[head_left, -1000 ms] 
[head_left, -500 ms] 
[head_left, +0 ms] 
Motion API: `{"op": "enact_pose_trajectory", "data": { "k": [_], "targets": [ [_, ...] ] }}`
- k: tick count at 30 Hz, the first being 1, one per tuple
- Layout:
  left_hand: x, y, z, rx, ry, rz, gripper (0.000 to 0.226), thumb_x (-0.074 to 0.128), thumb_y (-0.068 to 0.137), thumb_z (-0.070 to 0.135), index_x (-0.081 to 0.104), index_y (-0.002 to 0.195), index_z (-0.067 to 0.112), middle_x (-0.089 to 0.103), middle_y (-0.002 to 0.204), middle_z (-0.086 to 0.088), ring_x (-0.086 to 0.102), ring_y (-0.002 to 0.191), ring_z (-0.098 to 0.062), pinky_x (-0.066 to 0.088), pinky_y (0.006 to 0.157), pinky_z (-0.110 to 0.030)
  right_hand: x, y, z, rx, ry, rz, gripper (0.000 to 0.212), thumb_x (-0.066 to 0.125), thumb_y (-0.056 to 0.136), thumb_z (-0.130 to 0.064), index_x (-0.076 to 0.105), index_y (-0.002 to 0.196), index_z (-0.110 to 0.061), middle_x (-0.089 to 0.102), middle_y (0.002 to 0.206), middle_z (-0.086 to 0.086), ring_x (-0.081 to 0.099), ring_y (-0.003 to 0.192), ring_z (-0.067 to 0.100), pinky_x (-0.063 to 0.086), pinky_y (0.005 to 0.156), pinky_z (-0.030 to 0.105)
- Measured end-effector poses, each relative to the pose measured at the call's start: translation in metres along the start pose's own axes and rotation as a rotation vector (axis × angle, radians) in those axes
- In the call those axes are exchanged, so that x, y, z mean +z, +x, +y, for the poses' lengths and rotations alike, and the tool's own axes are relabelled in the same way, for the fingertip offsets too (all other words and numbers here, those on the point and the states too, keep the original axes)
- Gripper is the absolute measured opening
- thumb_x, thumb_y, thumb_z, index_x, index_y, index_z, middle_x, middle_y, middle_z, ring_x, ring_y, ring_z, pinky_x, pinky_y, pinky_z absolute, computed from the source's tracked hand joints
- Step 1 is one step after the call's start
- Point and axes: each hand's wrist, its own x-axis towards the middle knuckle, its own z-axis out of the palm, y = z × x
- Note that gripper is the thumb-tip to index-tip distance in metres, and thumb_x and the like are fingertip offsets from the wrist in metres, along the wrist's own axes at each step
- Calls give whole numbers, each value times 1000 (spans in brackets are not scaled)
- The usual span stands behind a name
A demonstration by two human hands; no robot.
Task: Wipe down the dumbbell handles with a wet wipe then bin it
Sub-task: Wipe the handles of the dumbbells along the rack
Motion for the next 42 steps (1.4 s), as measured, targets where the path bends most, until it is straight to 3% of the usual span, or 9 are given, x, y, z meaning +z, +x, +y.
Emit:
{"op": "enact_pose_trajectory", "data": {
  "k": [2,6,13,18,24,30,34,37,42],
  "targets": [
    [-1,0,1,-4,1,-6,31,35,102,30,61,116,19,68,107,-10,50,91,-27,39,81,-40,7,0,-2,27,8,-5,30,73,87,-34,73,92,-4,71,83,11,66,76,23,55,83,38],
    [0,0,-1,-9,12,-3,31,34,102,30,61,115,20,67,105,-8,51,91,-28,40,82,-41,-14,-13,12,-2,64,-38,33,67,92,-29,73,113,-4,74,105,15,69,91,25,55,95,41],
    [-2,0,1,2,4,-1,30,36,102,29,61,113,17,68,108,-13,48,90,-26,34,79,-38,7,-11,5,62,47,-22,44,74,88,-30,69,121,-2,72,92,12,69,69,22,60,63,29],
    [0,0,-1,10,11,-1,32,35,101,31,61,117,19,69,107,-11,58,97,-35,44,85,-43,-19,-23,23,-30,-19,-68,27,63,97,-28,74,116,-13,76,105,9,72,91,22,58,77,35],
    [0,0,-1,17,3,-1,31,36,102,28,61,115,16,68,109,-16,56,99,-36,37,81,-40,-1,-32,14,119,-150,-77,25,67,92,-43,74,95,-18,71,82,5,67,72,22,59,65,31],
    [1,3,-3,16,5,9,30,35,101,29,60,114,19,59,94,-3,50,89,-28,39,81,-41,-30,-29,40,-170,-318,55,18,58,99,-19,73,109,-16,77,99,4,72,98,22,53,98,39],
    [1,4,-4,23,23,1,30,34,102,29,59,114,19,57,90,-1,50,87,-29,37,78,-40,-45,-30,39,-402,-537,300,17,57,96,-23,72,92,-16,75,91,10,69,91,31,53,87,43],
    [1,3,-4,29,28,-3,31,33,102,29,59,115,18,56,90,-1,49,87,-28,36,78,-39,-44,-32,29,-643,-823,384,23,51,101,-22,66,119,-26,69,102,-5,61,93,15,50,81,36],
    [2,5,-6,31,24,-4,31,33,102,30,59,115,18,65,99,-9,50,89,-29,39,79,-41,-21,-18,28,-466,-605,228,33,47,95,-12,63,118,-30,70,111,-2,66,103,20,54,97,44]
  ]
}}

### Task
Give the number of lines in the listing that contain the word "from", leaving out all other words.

### Result
2